■ TASK TO COMPLETE
Which of the lines below hold the word "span"? Pull each of them out.

====== DATA SEGMENT ======

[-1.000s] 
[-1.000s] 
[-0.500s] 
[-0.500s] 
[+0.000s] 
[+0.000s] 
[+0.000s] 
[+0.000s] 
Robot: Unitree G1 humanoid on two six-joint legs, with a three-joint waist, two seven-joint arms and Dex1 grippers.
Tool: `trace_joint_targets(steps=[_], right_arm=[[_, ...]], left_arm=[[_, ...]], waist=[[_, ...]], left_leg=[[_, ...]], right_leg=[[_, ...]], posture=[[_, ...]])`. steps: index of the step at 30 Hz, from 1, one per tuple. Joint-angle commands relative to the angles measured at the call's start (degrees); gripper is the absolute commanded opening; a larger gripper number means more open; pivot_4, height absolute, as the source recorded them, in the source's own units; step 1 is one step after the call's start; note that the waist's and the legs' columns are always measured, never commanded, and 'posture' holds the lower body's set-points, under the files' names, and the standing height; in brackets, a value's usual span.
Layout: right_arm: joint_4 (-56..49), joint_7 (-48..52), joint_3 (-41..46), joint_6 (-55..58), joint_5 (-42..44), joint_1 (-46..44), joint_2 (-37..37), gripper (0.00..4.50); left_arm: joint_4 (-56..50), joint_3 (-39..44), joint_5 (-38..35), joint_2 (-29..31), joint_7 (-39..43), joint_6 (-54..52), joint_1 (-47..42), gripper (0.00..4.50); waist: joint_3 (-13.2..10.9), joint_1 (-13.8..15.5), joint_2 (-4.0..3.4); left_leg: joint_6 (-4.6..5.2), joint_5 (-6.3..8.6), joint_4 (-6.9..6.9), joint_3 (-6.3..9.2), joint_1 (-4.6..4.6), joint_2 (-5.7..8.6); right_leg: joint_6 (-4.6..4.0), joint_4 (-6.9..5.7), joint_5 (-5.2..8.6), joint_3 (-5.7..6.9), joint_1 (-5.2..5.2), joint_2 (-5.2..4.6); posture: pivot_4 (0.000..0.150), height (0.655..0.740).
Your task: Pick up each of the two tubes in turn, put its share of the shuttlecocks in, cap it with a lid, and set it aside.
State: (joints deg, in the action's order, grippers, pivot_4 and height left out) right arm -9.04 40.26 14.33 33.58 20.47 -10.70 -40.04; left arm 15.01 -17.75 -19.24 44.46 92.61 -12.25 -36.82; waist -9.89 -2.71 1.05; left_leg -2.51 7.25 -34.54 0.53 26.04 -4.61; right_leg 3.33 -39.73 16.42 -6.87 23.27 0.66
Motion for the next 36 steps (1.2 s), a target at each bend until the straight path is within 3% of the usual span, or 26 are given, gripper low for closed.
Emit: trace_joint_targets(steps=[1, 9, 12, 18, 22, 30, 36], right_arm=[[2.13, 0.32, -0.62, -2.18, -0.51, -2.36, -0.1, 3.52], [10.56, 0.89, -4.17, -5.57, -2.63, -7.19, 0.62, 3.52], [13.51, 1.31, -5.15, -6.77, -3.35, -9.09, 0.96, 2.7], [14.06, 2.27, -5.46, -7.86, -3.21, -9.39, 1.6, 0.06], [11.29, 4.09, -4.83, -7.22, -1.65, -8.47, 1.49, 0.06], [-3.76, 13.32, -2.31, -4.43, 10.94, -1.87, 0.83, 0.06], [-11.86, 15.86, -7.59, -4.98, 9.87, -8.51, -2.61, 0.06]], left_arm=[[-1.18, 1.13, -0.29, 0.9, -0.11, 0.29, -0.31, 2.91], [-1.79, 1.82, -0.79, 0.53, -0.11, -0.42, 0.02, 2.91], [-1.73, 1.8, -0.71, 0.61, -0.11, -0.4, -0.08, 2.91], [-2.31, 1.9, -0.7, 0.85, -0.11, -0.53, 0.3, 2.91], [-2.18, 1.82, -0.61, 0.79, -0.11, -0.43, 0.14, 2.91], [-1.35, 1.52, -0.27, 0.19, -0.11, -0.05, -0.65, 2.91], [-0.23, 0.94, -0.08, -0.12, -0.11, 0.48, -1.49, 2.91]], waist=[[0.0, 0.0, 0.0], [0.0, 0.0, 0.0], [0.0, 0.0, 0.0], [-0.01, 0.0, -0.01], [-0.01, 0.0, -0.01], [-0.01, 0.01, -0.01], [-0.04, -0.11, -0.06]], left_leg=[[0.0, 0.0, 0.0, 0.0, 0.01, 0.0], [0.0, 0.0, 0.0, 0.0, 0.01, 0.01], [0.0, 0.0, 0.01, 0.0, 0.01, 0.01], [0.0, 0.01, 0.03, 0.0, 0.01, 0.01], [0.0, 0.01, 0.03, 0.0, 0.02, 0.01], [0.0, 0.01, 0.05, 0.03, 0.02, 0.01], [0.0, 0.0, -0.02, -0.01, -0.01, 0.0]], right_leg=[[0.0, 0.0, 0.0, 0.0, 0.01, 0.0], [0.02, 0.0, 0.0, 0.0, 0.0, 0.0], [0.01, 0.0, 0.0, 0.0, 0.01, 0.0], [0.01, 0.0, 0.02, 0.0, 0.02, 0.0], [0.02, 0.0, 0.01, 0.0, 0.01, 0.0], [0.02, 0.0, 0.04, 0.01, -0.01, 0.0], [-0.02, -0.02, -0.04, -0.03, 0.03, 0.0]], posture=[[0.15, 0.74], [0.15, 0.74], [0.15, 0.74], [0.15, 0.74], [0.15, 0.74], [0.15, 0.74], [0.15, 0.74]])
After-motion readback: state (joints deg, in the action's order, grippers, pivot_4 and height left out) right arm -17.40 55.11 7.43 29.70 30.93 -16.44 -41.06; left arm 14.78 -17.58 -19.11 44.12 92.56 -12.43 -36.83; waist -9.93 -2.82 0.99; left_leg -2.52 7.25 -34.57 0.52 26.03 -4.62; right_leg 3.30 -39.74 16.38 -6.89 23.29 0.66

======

■ RESULT OF THIS TASK
Tool: `trace_joint_targets(steps=[_], right_arm=[[_, ...]], left_arm=[[_, ...]], waist=[[_, ...]], left_leg=[[_, ...]], right_leg=[[_, ...]], posture=[[_, ...]])`. steps: index of the step at 30 Hz, from 1, one per tuple. Joint-angle commands relative to the angles measured at the call's start (degrees); gripper is the absolute commanded opening; a larger gripper number means more open; pivot_4, height absolute, as the source recorded them, in the source's own units; step 1 is one step after the call's start; note that the waist's and the legs' columns are always measured, never commanded, and 'posture' holds the lower body's set-points, under the files' names, and the standing height; in brackets, a value's usual span.
Motion for the next 36 steps (1.2 s), a target at each bend until the straight path is within 3% of the usual span, or 26 are given, gripper low for closed.

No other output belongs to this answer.